*Your instructions:* Please print exactly the lines running from the one that contains "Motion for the" to the end of the data, with both lines included.

*Recorded information:*
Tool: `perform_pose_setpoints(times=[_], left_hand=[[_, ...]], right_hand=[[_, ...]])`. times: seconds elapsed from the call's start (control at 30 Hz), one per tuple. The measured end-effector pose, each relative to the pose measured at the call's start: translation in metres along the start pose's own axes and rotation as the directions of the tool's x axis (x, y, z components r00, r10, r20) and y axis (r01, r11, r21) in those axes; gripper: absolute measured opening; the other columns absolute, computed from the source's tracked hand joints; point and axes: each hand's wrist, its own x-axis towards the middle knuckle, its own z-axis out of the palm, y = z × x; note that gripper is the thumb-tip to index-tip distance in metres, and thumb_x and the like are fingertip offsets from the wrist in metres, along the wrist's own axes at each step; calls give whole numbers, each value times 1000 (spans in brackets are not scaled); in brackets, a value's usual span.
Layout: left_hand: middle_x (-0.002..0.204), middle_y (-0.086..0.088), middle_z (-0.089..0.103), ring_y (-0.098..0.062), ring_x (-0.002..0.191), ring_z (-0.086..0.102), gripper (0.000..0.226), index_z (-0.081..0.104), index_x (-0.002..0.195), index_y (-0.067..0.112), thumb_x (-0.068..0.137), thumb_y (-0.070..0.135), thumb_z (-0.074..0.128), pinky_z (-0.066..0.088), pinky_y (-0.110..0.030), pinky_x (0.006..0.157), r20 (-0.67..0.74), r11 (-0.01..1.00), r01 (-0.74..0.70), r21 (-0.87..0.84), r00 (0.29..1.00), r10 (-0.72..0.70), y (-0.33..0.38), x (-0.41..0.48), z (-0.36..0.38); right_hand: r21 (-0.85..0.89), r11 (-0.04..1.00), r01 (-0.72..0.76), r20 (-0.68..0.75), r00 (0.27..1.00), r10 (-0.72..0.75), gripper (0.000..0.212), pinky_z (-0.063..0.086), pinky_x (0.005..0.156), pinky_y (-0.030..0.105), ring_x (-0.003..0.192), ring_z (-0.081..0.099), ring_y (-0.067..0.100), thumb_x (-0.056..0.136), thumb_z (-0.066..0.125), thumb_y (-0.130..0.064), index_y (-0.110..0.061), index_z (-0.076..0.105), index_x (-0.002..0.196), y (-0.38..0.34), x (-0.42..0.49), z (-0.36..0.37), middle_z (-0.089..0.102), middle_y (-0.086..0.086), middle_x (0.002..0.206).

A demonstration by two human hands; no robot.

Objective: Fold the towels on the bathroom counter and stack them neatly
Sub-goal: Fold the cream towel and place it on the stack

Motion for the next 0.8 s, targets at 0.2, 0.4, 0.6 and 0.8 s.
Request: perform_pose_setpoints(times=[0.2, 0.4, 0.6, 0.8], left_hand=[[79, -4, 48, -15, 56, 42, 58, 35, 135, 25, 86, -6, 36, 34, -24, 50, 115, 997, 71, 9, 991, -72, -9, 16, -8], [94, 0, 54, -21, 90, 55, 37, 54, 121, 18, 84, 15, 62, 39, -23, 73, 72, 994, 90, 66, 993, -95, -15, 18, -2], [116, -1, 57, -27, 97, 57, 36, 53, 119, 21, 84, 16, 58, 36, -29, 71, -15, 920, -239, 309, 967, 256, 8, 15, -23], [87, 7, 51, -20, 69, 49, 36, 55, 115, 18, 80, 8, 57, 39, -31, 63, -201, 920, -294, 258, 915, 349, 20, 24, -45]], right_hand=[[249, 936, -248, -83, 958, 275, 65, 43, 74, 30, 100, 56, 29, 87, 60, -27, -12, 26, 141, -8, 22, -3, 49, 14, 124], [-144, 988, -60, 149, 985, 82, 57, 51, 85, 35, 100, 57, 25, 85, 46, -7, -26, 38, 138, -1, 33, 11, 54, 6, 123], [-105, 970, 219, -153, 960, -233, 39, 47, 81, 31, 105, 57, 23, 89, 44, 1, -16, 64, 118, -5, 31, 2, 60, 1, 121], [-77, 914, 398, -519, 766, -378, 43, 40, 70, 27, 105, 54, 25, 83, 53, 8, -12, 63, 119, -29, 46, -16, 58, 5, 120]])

*Response box:*
Motion for the next 0.8 s, targets at 0.2, 0.4, 0.6 and 0.8 s.
Request: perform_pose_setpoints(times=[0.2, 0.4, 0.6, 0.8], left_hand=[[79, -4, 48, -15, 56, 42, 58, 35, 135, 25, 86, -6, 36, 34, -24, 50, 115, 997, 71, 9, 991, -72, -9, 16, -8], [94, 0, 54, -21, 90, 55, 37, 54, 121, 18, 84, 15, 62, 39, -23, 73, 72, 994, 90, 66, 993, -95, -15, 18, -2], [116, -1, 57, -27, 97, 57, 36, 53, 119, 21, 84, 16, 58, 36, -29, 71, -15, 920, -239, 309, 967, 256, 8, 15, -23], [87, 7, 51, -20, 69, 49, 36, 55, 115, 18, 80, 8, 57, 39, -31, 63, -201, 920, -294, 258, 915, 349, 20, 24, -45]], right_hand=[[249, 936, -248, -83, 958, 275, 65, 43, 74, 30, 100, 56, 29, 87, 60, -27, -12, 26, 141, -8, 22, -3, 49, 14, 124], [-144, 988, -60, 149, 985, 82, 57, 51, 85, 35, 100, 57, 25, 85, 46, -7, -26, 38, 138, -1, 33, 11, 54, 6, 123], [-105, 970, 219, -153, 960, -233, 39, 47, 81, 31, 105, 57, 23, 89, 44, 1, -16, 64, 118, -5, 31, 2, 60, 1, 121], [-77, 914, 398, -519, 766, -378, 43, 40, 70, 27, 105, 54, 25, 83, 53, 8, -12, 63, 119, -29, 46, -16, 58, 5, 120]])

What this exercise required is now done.